• [WORK INSTRUCTIONS] Once the line containing "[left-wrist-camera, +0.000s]" is found in the entries below, restate it and each following line word for word, stopping after the line containing "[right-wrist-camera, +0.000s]".

• [EXTRACTED MATERIAL]
§

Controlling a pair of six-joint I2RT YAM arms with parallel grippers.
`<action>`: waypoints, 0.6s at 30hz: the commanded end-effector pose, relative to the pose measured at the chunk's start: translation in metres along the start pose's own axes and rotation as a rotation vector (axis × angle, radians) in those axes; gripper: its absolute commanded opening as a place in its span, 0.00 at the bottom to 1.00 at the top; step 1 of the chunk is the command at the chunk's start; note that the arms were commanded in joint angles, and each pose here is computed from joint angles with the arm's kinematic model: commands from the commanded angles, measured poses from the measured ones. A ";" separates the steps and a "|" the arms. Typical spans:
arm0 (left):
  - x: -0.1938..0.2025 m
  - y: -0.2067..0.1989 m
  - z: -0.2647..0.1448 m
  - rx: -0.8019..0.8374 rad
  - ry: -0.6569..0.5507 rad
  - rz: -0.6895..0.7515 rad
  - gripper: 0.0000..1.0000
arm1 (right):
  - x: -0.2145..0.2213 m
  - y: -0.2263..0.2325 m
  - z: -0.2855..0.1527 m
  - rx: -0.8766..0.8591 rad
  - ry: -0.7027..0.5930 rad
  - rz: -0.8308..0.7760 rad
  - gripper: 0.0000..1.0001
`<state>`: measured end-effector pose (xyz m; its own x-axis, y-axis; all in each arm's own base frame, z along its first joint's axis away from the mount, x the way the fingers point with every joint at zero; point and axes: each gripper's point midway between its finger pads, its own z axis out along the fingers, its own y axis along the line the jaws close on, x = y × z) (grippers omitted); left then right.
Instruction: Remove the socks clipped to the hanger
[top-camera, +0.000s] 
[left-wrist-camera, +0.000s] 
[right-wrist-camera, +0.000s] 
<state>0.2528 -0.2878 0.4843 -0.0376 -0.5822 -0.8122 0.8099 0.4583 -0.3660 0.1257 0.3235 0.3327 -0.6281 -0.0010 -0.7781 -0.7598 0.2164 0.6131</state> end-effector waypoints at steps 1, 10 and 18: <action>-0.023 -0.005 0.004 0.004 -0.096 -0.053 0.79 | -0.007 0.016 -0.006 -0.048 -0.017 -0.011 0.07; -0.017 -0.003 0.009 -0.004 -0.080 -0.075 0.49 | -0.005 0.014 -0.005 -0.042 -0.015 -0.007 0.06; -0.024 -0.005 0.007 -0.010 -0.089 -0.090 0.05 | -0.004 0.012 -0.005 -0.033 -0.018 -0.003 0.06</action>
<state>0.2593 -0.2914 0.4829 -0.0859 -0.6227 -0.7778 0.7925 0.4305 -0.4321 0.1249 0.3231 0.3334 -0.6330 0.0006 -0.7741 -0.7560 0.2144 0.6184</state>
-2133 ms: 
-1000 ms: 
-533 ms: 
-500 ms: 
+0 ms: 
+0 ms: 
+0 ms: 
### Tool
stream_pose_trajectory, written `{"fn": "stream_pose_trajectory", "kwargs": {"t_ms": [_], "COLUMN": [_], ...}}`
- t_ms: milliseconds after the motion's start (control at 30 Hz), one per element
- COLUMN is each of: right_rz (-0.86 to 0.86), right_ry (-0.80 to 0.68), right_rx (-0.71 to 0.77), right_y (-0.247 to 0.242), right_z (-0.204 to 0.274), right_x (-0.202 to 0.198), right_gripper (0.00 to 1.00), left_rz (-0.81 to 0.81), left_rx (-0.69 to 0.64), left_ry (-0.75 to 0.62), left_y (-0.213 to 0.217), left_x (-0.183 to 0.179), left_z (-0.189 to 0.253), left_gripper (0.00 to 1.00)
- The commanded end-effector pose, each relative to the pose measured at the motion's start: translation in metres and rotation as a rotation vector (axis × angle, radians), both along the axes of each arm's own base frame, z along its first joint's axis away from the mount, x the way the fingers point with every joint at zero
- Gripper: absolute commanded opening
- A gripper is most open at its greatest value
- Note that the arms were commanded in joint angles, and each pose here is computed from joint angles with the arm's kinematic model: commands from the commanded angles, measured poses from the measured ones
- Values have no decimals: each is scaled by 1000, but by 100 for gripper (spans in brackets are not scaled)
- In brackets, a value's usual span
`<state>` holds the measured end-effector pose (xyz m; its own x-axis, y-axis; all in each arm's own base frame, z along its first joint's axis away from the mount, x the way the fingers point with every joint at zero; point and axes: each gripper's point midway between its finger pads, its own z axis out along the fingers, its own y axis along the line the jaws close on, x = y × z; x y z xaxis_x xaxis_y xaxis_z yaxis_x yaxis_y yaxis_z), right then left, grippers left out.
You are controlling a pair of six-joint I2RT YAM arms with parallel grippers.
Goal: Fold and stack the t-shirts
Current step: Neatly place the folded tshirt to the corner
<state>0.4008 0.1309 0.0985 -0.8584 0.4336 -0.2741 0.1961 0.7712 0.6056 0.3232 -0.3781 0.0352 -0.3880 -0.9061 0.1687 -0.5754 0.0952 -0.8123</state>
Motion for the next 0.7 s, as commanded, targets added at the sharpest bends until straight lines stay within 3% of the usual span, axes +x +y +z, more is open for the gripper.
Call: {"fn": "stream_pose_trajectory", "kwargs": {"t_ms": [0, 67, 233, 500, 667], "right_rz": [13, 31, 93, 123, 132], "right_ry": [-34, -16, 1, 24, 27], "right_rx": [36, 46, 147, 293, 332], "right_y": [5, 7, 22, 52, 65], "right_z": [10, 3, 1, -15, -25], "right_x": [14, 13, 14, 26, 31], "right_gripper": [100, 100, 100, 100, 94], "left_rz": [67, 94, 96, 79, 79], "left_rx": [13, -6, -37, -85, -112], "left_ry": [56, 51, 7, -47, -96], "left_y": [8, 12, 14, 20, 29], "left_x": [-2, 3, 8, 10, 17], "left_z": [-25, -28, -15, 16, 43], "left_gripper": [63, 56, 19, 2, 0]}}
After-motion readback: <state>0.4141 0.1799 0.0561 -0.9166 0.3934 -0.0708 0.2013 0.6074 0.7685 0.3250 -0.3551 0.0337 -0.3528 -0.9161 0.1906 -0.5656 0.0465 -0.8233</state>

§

• [FINISHED EXERCISE]
[left-wrist-camera, +0.000s] 
[right-wrist-camera, +0.000s] 

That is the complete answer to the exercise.